Work to be completed
For each line in the data that includes "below", make a copy.

Records from a dataset:
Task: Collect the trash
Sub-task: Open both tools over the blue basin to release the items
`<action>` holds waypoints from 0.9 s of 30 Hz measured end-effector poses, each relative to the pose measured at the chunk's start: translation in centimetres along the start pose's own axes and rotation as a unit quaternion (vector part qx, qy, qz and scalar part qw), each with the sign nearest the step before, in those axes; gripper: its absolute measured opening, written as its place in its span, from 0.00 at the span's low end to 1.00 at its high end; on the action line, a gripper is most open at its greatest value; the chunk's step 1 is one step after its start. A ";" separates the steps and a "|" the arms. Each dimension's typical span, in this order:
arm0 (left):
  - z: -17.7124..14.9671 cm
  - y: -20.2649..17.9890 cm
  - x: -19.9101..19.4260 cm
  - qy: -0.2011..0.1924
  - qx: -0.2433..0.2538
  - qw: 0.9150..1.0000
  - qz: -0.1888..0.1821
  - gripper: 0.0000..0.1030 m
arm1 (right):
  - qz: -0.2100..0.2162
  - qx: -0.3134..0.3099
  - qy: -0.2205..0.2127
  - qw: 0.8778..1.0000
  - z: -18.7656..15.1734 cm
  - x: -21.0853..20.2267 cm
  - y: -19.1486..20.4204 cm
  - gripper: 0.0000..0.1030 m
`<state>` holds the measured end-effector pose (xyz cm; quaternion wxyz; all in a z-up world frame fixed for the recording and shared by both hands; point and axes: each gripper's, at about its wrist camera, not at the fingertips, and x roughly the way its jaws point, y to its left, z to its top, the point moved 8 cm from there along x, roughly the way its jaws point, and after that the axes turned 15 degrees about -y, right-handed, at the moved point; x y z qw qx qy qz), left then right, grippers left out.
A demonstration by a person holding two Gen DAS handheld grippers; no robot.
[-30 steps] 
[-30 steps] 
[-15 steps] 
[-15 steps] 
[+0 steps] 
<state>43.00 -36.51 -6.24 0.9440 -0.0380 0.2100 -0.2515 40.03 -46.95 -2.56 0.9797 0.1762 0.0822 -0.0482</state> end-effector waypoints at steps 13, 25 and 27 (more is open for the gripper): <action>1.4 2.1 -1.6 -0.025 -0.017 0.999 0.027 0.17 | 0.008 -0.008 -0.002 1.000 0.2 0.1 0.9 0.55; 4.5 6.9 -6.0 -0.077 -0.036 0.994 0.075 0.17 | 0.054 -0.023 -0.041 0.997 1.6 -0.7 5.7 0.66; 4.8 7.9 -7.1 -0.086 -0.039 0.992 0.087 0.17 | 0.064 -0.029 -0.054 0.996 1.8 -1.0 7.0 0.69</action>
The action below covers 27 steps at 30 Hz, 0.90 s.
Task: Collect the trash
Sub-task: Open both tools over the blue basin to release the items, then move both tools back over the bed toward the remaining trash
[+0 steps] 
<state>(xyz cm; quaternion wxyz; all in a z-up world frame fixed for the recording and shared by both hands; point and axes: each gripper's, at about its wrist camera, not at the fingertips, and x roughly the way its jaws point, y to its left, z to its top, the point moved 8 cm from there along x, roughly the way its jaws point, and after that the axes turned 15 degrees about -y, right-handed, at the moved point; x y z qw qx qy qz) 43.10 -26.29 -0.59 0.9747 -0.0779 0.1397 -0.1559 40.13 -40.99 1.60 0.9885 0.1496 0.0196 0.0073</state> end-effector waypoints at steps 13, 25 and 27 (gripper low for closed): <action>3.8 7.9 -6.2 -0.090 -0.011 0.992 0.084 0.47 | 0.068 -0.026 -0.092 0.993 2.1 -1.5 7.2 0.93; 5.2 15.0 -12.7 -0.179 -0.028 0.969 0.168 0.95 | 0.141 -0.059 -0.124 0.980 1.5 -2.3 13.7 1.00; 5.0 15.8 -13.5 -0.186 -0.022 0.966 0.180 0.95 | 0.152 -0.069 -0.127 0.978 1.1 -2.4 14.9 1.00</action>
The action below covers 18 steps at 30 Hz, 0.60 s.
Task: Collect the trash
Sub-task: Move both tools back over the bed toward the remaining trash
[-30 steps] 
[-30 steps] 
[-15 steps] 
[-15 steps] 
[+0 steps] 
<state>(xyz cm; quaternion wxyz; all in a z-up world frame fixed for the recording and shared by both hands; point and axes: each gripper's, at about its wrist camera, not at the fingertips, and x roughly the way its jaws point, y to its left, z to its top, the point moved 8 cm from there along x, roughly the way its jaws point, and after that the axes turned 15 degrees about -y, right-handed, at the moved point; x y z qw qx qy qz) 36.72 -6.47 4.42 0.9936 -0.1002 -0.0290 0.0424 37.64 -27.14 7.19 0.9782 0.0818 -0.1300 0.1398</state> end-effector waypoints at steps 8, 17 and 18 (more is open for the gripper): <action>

Reply to the task
The action below covers 27 steps at 30 Hz, 0.90 s.
The action below covers 18 steps at 30 Hz, 0.60 s.

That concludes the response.